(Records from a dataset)
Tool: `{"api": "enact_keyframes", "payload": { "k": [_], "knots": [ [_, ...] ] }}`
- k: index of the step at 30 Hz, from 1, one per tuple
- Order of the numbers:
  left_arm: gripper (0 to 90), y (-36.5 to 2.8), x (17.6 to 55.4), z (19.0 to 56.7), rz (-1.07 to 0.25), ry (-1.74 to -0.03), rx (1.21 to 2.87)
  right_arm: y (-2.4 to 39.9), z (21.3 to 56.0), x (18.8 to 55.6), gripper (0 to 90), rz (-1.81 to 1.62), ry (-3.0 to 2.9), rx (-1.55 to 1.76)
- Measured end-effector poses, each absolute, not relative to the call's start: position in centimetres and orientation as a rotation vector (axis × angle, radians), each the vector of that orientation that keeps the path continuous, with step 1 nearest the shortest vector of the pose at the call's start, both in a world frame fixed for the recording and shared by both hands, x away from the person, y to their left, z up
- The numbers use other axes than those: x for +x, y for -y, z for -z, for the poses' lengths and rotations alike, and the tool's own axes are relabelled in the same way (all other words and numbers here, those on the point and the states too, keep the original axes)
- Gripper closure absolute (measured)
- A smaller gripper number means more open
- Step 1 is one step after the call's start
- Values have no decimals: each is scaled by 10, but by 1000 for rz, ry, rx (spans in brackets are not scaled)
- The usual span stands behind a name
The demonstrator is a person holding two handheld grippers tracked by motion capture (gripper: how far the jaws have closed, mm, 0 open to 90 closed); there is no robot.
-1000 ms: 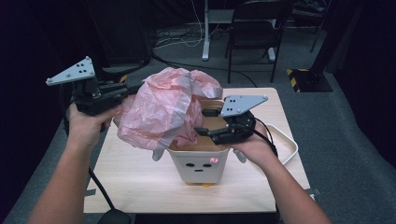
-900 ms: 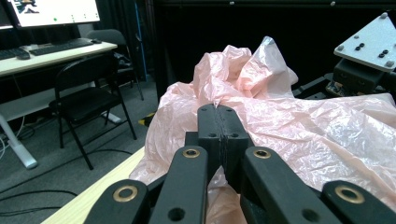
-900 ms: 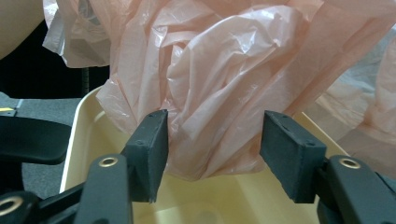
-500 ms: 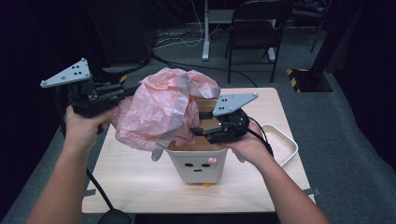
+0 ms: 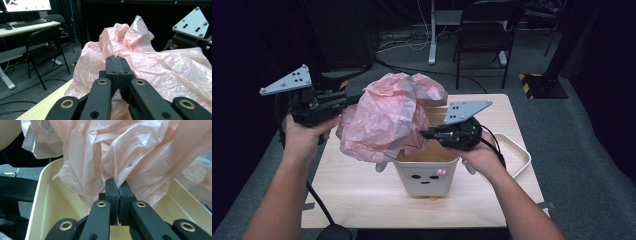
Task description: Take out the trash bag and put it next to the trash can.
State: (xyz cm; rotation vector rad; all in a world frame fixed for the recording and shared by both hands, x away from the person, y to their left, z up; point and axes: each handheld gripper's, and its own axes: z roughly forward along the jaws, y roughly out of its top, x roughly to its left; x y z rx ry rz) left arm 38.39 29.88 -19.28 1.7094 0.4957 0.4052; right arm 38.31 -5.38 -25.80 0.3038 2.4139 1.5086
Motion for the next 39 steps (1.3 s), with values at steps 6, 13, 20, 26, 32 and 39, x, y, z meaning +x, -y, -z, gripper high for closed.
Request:
{"api": "enact_keyframes", "payload": {
  "k": [6,13,20,26,32,39],
  "knots": [
    [899,-297,384,193,-402,-493,1711,58,253,381,892,-1552,-2361,305],
    [899,-290,384,191,-392,-474,1715,61,245,378,893,-1586,-2303,301],
    [899,-282,385,189,-388,-457,1723,62,237,376,894,-1598,-2272,285],
    [899,-277,385,186,-388,-447,1725,63,232,374,895,-1607,-2251,281],
    [899,-274,384,185,-388,-441,1727,64,227,373,895,-1617,-2224,273],
    [899,-274,383,181,-396,-436,1721,64,221,376,895,-1632,-2207,282]
  ]
}}
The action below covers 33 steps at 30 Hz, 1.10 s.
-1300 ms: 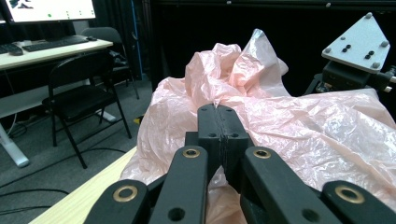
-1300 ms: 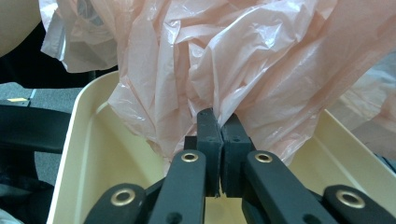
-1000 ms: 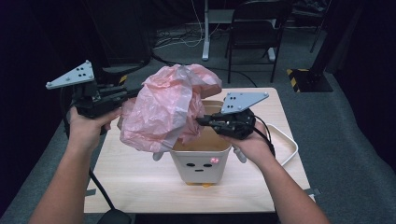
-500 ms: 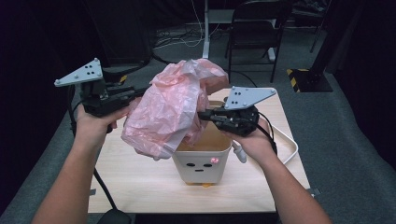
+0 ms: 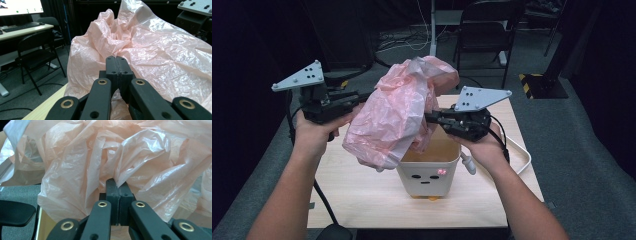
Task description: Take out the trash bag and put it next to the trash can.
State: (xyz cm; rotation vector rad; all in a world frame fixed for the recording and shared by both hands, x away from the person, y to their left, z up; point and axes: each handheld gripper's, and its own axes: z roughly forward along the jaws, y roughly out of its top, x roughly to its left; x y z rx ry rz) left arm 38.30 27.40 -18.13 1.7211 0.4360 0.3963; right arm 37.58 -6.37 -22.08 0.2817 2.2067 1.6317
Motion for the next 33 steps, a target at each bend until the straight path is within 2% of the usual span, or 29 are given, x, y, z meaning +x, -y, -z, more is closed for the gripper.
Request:
{"api": "enact_keyframes", "payload": {
  "k": [33],
  "knots": [
    [899,-307,358,156,-499,-448,1675,34,194,376,895,-1724,-2175,185]
  ]
}}
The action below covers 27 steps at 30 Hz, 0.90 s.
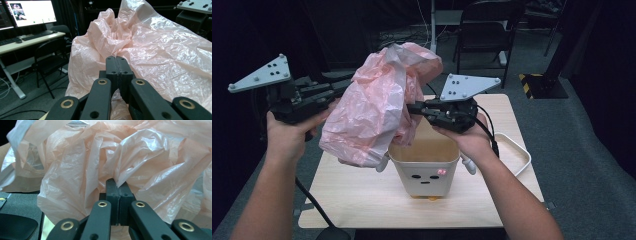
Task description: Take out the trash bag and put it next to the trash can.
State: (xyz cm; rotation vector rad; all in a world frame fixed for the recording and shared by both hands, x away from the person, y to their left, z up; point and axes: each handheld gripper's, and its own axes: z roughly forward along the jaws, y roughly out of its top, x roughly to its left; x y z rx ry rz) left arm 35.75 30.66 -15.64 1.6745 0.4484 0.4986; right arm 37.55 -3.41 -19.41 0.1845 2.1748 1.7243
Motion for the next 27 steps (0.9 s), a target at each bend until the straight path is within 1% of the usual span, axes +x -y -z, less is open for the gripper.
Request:
{"api": "enact_keyframes", "payload": {
  "k": [16,27],
  "knots": [
    [899,-325,342,147,-549,-461,1645,10,182,373,895,-1735,-2173,115],
    [899,-340,342,154,-552,-499,1639,-6,185,379,894,-1725,-2203,109]
  ]
}}
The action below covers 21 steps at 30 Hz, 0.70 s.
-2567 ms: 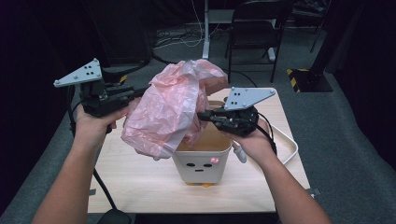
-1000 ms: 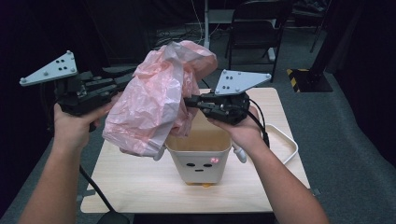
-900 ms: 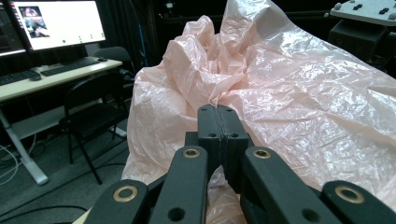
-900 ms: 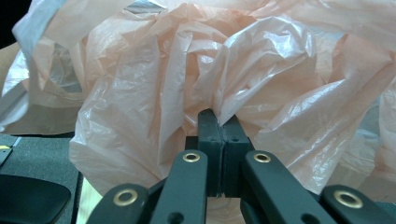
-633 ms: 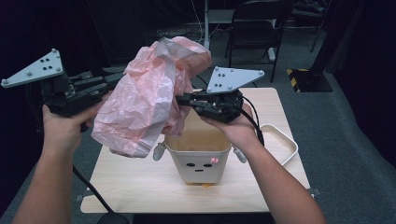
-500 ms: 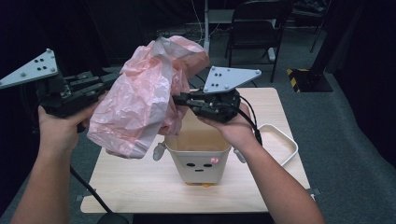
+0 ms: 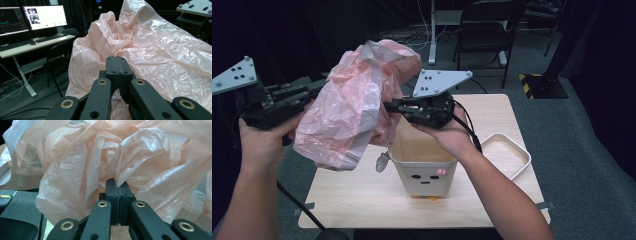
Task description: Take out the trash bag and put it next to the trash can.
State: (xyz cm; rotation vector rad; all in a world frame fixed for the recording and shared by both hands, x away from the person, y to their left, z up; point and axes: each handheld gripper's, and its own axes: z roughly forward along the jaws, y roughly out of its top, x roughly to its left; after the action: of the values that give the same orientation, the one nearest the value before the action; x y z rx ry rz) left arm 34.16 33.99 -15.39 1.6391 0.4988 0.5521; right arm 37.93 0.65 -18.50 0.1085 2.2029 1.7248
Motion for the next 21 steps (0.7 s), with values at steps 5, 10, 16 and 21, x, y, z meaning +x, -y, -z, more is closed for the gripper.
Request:
{"api": "enact_keyframes", "payload": {
  "k": [5,10,16,21],
  "knots": [
    [899,-344,345,158,-551,-515,1638,-12,188,383,894,-1711,-2225,117],
    [898,-347,348,162,-547,-530,1636,-17,193,386,894,-1700,-2246,127],
    [898,-350,352,167,-541,-546,1639,-20,198,390,893,-1685,-2268,138],
    [898,-352,355,169,-538,-555,1637,-23,200,393,894,-1679,-2286,145]
  ]
}}
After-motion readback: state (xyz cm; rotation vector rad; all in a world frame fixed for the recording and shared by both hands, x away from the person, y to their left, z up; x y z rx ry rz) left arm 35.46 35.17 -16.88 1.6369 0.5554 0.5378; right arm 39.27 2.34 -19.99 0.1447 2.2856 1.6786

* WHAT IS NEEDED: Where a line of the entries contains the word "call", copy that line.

* RESPONSE TO THIS TASK:
- Measured end-effector poses, each absolute, not relative to the call's start: position in centimetres and orientation as a rotation vector (axis × angle, radians), each the vector of that orientation that keeps the path continuous, with step 1 nearest the shortest vector of the pose at the call's start, both in a world frame fixed for the recording and shared by both hands, x away from the person, y to their left, z up
- Step 1 is one step after the call's start

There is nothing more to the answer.